Por ello aquel viaje que siempre quiso hacer
mi padre a Buenos Aires
pero todos los años aplazado
por cierta indecisión, no sé, por la inquietud
de cruzar el océano,
se fue volviendo parte de mí mismo,
de un modo de esperar
más allá de los tiempos, aunque se llegue tarde.

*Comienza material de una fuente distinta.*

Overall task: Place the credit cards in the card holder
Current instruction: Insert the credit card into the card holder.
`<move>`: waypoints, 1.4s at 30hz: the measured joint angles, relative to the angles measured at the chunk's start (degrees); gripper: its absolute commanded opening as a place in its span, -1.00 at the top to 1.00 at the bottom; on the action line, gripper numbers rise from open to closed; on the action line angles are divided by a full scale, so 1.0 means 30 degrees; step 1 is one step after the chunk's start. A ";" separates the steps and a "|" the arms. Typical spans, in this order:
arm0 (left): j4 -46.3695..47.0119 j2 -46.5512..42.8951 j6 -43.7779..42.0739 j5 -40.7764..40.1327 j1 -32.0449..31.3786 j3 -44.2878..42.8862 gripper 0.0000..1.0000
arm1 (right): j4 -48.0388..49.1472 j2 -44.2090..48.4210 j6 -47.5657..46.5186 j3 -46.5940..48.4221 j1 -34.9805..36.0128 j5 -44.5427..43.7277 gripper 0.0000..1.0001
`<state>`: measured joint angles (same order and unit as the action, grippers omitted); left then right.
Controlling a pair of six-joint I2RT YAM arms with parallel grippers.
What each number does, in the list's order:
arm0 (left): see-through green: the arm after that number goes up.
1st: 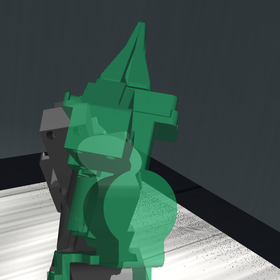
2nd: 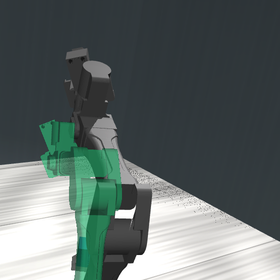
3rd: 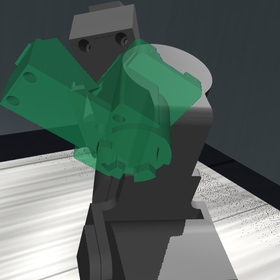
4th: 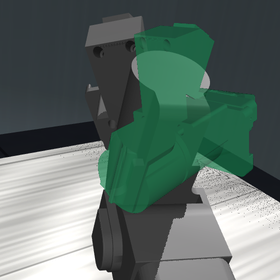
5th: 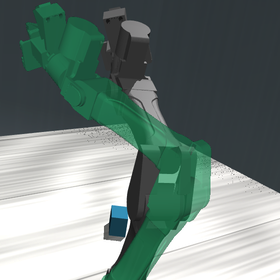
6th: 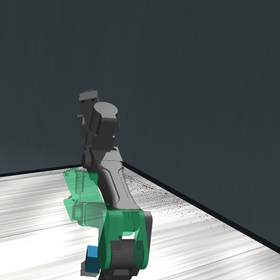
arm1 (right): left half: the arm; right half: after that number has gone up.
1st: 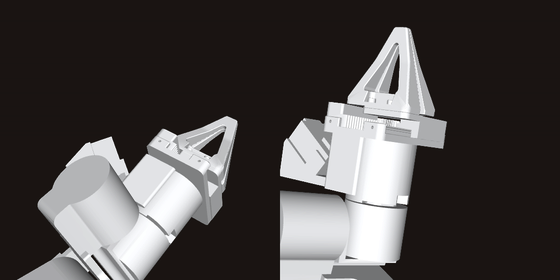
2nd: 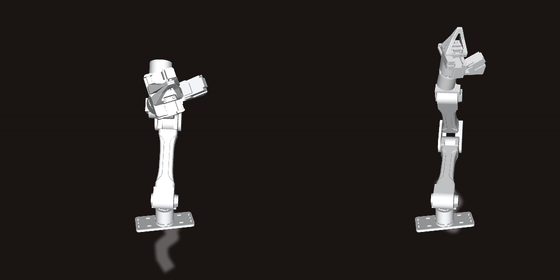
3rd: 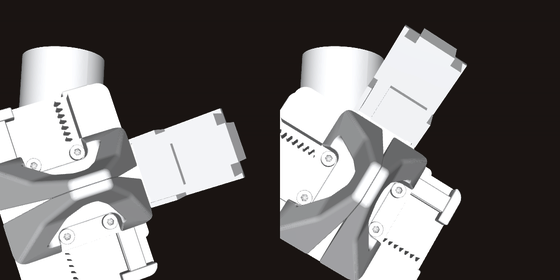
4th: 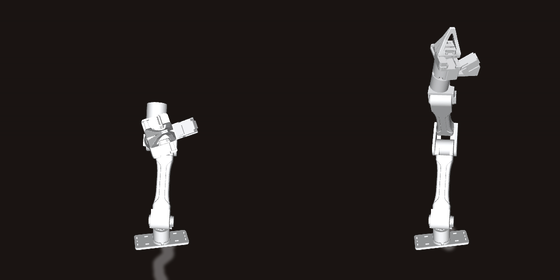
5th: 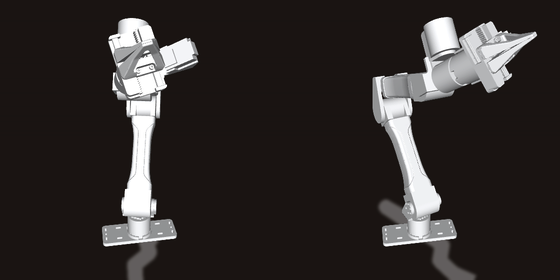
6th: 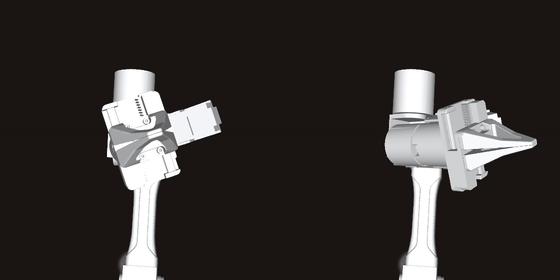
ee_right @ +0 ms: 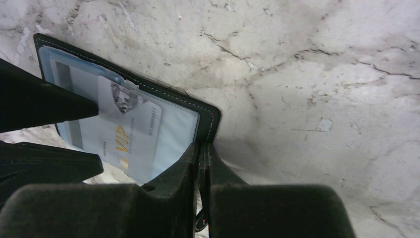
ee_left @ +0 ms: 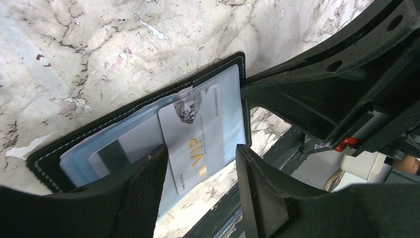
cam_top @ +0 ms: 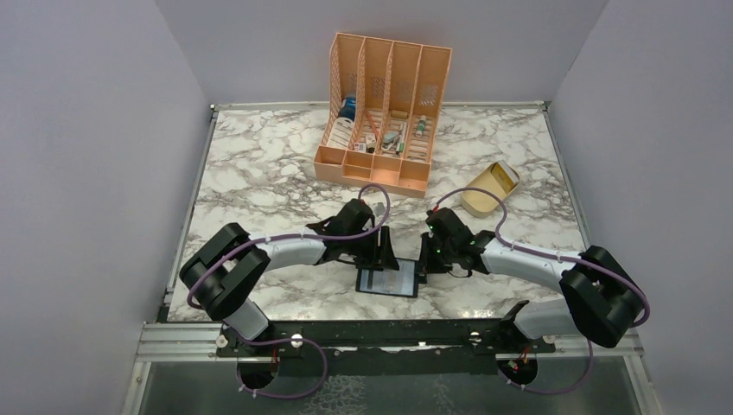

Con el otoño en marzo y en la noche
otras constelaciones,
la ciudad que viví en aquellos días
sin embargo no era
distinta al Buenos Aires con el que yo he vivido
sin salir de mi casa.
Pero más que la luz de la Plaza de Mayo
es otra intensidad la que ahora persiste
más viva en mi memoria:
la oscura decadencia del Abasto
y de la Guardia Vieja
o aquel triste autobús a Puente Alsina
camino, simplemente, de una letra de tango.
Lugares que jamás yo pensé que existieran
más allá de la aguja de nuestro tocadiscos.

Y allí en la Chacarita,
delante de la tumba de Gardel,
ante mis treinta y un años de edad
y al menos veintiocho de recuerdos,
un sueño fue verdad por un instante
a través del visor de nuestra cámara.
Y aunque los años pasan, porque ocurre
que es un soplo la vida,
aunque mi padre había envejecido,
aquella vez la sombra era la suya.
Entonces le pedí que escribiese una frase
en la misma pared del mausoleo
y como pudo puso
Ya por fin he venido. José Manuel de Lara.
Imagino que el viento, la lluvia o el olvido
la habrán borrado ya,
pero en esa otra cal de mis sueños en blanco
todavía está escrita
con todos los recuerdos que esa tarde
se volvieron presente:
el dormitorio a oscuras con la voz de Magaldi,
las cartas con los sellos de Argentina,
un antiguo gramófono donde aún escuchábamos
los discos de pizarra
o el tango Caminito perdido en un cassette
con el adiós de un niño.
Cuánta vida anegada por un solo momento,
y en cuánto corazón yo también escribí
ya por fin has venido,
y qué hermosa mi suerte porque, al aproximarme,
sobre los adoquines de la fotografía,
enfocando a mi padre, aunque nadie lo sepa,
es la mía esa sombra que está junto a la suya.



 ***



UNO de agosto del setenta y tres:
es otra carretera, un coche azul,
ese hotel de la playa
y una niñez borrosa que se cubre de arena
para caer del tiempo a la memoria.

Hasta La Antilla fuimos
a pasar el día junto a Carlos Acuña,
ese nombre que a veces me encontraba en las cartas
que mi padre leía
y en los discos de tango que escuchaba y que entonces
caían sin cesar sobre mis siete años.
Se acercó hasta mi asombro con su voz de vinilo
y me llamó sobrino no sé bien el porqué.
Se quedó para siempre
con mi hermano y conmigo en blanco y negro,
abarcando en sus brazos ese instante
que tan sólo la cámara retuvo,
aunque mi padre puso sin querer
algún dedo delante.
En un ángulo muerto de la fotografía
hay una sombra triste como un tango.

Julio del dos. Tratábamos aún
de convivir al término de las complicidades
aquellas vacaciones en La Antilla.
Solamente costumbre,
palabras pronunciadas sin esperar ya nada,
razones defendidas sin mucha convicción…
Y en esa soledad que abarca sólo
la mitad de una cama
unos ojos cerrados como viejas heridas
y unos sueños vacíos como punto y final.

Para sentirme vivo,
por aferrarme a algo,
me recorrí las calles con la fotografía.
Buscaba
la casa de la playa que se veía en ella.
Me asomé a los caminos que daban al hotel,
regresé a las imágenes que olvidé en el recuerdo…
No la pude encontrar.
Esa casa en la arena se marchó con el agua
y a los niños de entonces se los llevó la vida
como a Carlos Acuña la tierra y el silencio.

Casi treinta veranos habían transcurrido
y de aquella vieja fotografía
solamente quedaba ya la sombra
en un ángulo muerto de mí mismo.



Juan Carlos de Lara. Depósito de objetos perdidos. Premio Leonor, 2015. Exc. Dip. Prov. de Soria.